Task goal
Transcribe the listing below from its opening line up to and including the line that contains "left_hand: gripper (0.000"; reproduce nothing else.

Data section
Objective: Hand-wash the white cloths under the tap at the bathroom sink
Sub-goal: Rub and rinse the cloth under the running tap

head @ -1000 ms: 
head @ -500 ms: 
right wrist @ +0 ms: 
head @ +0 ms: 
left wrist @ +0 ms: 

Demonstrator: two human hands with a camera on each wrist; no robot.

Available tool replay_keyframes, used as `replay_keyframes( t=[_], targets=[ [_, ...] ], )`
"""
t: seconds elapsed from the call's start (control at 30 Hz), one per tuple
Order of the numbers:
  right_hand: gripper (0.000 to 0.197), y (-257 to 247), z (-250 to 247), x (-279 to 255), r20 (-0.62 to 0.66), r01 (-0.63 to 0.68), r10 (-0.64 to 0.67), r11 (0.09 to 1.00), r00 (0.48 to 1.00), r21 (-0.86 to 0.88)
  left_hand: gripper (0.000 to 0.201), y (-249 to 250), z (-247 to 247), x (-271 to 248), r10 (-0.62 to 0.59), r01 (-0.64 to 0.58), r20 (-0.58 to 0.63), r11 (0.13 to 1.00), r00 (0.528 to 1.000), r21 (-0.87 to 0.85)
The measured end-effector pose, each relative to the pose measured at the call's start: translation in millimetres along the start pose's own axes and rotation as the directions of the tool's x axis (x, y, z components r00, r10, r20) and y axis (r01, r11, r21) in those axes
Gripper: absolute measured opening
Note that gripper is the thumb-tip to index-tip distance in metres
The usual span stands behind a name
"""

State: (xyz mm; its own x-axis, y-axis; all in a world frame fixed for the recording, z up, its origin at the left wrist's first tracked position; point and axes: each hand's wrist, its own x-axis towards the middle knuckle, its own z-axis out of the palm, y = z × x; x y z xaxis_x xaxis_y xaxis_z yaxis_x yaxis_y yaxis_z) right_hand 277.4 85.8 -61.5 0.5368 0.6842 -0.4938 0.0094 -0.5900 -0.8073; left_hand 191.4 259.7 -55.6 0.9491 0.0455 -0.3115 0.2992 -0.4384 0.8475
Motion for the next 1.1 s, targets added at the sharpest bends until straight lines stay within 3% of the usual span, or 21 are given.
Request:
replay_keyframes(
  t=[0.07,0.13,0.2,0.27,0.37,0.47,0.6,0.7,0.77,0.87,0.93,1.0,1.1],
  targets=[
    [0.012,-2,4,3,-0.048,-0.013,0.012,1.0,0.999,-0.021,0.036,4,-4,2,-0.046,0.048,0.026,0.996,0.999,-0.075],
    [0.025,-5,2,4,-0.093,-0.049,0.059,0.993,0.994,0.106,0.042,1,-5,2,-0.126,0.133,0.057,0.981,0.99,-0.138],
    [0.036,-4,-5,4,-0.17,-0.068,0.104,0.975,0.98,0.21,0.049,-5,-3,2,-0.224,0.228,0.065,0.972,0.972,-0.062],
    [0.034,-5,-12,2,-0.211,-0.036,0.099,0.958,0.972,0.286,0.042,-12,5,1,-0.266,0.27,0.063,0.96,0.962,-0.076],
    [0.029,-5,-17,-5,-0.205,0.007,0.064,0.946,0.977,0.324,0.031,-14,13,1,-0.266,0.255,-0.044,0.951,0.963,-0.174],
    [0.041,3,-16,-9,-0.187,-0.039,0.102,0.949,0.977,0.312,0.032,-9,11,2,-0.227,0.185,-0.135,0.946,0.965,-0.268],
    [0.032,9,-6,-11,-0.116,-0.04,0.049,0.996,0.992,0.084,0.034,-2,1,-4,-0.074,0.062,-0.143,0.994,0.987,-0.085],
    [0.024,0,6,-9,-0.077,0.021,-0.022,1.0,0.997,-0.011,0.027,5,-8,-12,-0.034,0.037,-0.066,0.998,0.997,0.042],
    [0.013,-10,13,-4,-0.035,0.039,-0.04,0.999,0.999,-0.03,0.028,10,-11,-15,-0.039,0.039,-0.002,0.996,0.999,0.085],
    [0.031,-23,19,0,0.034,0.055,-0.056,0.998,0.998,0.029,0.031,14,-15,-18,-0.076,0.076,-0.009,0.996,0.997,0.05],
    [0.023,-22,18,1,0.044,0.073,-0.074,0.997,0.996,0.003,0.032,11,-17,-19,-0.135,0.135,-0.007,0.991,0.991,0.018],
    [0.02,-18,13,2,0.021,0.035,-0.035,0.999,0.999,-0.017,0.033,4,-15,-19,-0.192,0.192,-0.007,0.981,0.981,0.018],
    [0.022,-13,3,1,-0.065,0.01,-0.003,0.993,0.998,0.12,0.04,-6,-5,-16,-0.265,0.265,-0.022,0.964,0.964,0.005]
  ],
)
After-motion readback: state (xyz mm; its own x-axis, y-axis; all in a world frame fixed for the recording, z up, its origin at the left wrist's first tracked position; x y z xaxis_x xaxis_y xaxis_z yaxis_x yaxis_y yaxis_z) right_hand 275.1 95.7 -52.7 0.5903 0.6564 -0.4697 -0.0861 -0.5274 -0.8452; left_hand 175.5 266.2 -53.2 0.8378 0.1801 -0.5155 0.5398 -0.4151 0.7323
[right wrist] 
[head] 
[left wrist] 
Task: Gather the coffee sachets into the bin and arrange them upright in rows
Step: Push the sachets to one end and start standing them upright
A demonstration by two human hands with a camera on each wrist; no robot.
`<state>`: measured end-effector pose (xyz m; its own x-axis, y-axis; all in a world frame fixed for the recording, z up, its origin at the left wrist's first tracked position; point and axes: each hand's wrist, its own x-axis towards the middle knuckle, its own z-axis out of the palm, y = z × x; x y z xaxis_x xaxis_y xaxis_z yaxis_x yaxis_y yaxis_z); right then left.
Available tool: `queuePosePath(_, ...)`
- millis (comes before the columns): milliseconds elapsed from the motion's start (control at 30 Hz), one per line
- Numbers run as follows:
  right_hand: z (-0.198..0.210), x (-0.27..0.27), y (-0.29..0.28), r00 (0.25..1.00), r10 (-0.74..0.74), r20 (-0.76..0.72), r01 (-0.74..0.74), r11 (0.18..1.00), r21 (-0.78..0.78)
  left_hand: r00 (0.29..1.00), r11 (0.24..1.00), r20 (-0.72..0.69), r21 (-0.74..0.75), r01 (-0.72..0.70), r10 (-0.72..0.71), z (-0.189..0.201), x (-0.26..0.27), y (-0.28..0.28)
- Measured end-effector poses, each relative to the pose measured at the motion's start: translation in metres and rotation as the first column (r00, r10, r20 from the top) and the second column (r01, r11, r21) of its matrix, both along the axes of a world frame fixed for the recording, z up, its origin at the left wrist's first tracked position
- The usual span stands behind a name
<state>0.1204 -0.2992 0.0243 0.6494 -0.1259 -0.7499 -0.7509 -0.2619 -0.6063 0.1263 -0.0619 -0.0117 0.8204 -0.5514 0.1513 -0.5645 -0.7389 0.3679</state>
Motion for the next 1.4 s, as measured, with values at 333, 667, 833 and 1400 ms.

Written reply
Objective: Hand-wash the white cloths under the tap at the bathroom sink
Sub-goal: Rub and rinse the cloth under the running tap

head @ -1000 ms: 
head @ -500 ms: 
right wrist @ +0 ms: 
head @ +0 ms: 
left wrist @ +0 ms: 

Demonstrator: two human hands with a camera on each wrist; no robot.

Available tool replay_keyframes, used as `replay_keyframes( t=[_], targets=[ [_, ...] ], )`
"""
t: seconds elapsed from the call's start (control at 30 Hz), one per tuple
Order of the numbers:
  right_hand: gripper (0.000 to 0.197), y (-257 to 247), z (-250 to 247), x (-279 to 255), r20 (-0.62 to 0.66), r01 (-0.63 to 0.68), r10 (-0.64 to 0.67), r11 (0.09 to 1.00), r00 (0.48 to 1.00), r21 (-0.86 to 0.88)
  left_hand: gripper (0.000 to 0.201), y (-249 to 250), z (-247 to 247), x (-271 to 248), r10 (-0.62 to 0.59), r01 (-0.64 to 0.58), r20 (-0.58 to 0.63), r11 (0.13 to 1.00), r00 (0.528 to 1.000), r21 (-0.87 to 0.85)

The output contains nothing further.